One of my fondest memories from law school involves 1987 Chicago Bears. Not that I watched the Chicago Bears in 1987--more accurately, the memory involves a virtual simulation of the '87 Bears. 

In law school, my closest friends--let's call them JA, RT, and SW--and I wasted a lot of time together. RT had bought a hacked Xbox from eBay, which came pre-loaded with many classic NES games. One of the games was Tecmo Bowl, a video game from 1988 that primitively simulated the NFL at the time. RT and JA would play Tecmo Bowl together, while SW and I would watch the game, drink beer and crack jokes. 

RT favored San Francisco 49ers, which featured a fearsome aerial attack with Joe Montana.

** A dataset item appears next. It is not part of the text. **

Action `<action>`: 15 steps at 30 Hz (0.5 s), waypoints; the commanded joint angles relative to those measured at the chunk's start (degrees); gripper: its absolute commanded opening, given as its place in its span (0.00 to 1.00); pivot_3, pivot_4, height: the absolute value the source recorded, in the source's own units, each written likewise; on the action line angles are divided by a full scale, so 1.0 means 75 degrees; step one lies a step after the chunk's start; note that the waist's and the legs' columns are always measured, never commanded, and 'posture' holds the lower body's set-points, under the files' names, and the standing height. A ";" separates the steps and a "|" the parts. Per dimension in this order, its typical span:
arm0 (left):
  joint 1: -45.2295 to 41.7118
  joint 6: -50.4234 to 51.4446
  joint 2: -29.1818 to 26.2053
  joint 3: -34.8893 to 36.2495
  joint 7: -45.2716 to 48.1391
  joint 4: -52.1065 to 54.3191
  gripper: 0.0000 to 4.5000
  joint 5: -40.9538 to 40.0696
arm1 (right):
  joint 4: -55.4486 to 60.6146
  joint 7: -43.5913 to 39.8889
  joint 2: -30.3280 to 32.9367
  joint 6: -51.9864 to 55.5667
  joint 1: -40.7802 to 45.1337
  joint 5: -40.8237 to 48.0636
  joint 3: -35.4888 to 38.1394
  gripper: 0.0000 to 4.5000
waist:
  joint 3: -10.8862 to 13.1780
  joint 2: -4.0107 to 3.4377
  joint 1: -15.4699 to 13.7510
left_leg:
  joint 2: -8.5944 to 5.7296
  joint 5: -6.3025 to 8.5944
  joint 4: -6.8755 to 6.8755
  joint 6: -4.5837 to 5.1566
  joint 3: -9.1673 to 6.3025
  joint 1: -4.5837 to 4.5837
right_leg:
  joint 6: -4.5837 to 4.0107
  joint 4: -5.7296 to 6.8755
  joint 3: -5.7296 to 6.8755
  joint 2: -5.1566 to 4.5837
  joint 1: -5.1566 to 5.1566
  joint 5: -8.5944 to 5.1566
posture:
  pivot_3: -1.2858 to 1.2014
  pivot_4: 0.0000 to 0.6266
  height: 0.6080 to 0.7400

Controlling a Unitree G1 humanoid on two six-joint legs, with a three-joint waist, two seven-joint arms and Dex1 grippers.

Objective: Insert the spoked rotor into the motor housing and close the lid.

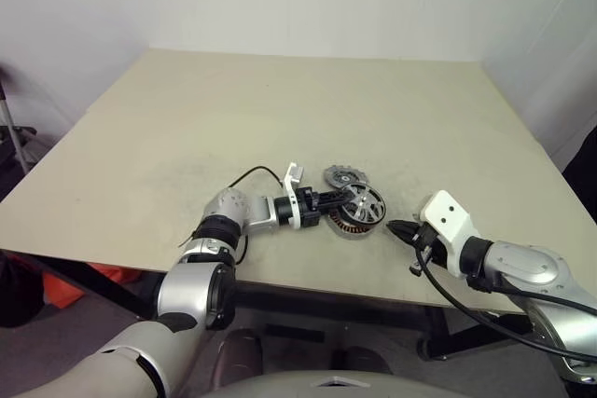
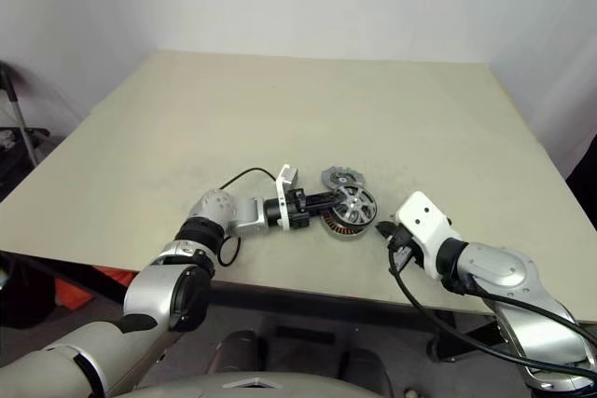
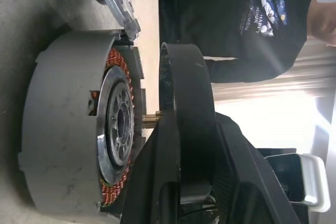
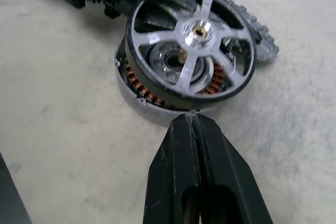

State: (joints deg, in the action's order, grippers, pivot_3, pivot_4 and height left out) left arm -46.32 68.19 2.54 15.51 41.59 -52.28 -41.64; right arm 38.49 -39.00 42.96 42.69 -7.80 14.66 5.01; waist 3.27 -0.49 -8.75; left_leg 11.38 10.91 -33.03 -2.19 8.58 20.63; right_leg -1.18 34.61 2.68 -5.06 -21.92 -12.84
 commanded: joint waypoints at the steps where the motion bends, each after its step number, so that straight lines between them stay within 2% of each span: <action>1: -0.0096 -0.0084 0.0002 0.0008 0.0172 0.0009 0.12 0.0083 | 0.0016 0.0029 0.0054 -0.0200 0.0129 -0.0017 -0.0005 0.00 | -0.0001 -0.0001 -0.0001 | 0.0000 0.0000 0.0000 0.0001 0.0000 -0.0001 | 0.0000 0.0000 0.0000 0.0000 0.0002 0.0000 | 0.52 0.00 1.00; 10: -0.0157 -0.0279 0.0010 0.0228 0.0083 -0.0116 0.12 0.0163 | -0.0100 0.0048 0.0060 -0.0317 0.0208 -0.0074 -0.0094 0.00 | -0.0001 -0.0002 0.0003 | 0.0000 0.0002 0.0000 0.0003 0.0000 -0.0029 | 0.0014 0.0000 0.0000 0.0000 0.0030 -0.0008 | 0.52 0.00 1.00; 15: -0.0186 -0.0419 -0.0018 0.0244 0.0085 -0.0160 0.12 0.0229 | -0.0152 0.0085 0.0041 -0.0360 0.0258 -0.0107 -0.0134 0.00 | 0.0000 -0.0001 0.0007 | 0.0000 0.0006 0.0011 0.0009 0.0001 -0.0084 | 0.0026 -0.0015 0.0000 0.0000 0.0088 -0.0017 | 0.52 0.00 1.00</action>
State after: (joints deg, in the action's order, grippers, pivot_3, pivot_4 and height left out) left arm -46.49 65.78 2.74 16.47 41.95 -53.67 -40.01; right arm 36.90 -38.59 42.96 41.24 -7.11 13.94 3.80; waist 3.27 -0.50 -8.70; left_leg 11.38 10.96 -32.95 -2.12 8.59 19.99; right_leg -0.98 34.49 2.68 -5.07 -21.26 -12.97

JA would always play Chicago Bears, relying on Walter Payton's running game. But--because we were idiots--the absolute highlight of the game featured neither of the Hall of Famers. For us, the moment we always waited for was when Chicago's safety made an interception of Montana's pass. Then the cheesy, 1980s NES graphics would flash this across the top of the screen: "INTERCEPTION!!!!!" This would be followed by these following letters: "DAVE DUERSON!!!!!!!" 

None of us has ever heard of Dave Duerson, who was a safety for the Chicago Bears in Tecmo Bowl. But that did not stop us from cracking jokes--mostly juvenile puns involving the last name "Duerson." The longest running joke was that each time Duerson made an interception, he would "Duer" RT's mom. The joke kept running because the virtual Dave Duerson would make plays like clockwork. Duerson in our Tecmo Bowl games would make about 10 interceptions a game, largely because of RT's overconfidence in the Niners' West Coast Offense. With SW, a masterfully funny guy, this joke expanded into the ones featuring various places and manners in which Dave Duerson would have sex with RT's mother.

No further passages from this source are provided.